Inevitably, someone has seen the potential of e-clothes for advertising. In San Francisco, Stephen Fitch has sown a laptop into a jacket, but mounted the LCD screen on the back of the jacket. He walked around a recent advertising conference showing Microsoft adverts on his back. With advances in flexible thin screens made from organic light-emitting diodes promised by companies like Universal Display Corporation (, it'll be possible to make complete articles of clothing into display screens. We'll see the sandwich-board man back on the street, but this time his whole body will be displaying "The End is Nigh", probably as a Web page. You'll be able to walk up to him and click for further details.

Back in the fashion world, Charmed is promising Internet-ready accessories, although much of what the models were sporting on the catwalk were actually plastic mock-ups of the real thing. With Charmed Jewellery, you'll dictate emails into your necklace, hear spoken emails through tiny speakers in earrings, and get your voice-mail through your bracelet. Then there's the Charmed Badge, for the conference-goer who loves networking but hates people. Instead of swapping business cards or, heaven forbid, actually talking to someone, you simply aim your Charmed Badges at each other, and all contact details are automatically exchanged.
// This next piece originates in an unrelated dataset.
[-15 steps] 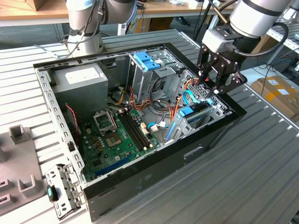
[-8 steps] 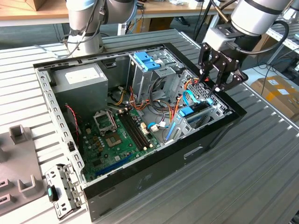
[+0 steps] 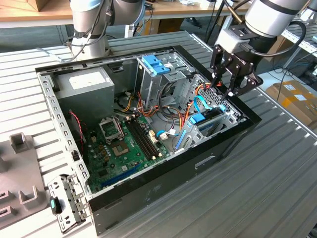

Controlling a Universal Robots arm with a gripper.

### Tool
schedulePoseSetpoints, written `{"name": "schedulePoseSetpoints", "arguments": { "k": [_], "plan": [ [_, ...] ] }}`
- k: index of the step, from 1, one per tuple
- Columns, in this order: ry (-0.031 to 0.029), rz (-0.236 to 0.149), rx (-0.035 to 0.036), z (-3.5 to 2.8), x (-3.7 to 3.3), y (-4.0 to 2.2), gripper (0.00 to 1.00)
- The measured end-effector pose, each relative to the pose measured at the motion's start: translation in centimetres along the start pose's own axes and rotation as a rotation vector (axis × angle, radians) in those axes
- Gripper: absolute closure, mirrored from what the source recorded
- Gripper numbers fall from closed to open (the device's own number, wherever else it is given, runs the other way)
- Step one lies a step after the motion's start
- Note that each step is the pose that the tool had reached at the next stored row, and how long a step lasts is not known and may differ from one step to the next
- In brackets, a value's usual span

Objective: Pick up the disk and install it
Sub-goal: 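Insert the second disk wire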

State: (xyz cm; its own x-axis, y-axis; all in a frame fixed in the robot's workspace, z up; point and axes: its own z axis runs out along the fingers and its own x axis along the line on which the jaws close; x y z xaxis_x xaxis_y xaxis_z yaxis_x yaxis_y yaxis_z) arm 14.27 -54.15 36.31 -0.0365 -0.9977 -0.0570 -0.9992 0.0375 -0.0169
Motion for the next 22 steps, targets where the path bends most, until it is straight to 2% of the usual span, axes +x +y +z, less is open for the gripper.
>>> {"name": "schedulePoseSetpoints", "arguments": {
  "k": [8, 15, 22],
  "plan": [
    [-0.0005, -0.018, -0.001, 0.03, -0.34, -0.82, 0.47],
    [-0.0006, -0.026, -0.0015, 0.03, -0.39, -0.87, 0.47],
    [-0.0025, -0.138, -0.0079, 0.05, -0.4, -0.91, 0.47]
  ]
}}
As for powering your e-clothes, all you'll need to do is walk. The Electric Shoe Company, co-founded by clockwork radio inventor Trevor Baylis, has developed a prototype shoe which uses piezoelectric crystals to generate current when stressed under the weight of your footstep. The power generated is only a few milliwatts, but it's enough to trickle-charge a battery. The military are keenly interested, since powering troops in the field is a big problem, and the Defence Evaluation and Research Agency has already contracted Baylis to develop the technology for soldiers.

E-clothing might turn out to be the WAP of the fashion world, or it might really catch on. So the next time someone calls you a smarty-pants, they might actually be technically correct.

Toby Howard teaches at the University of Manchester.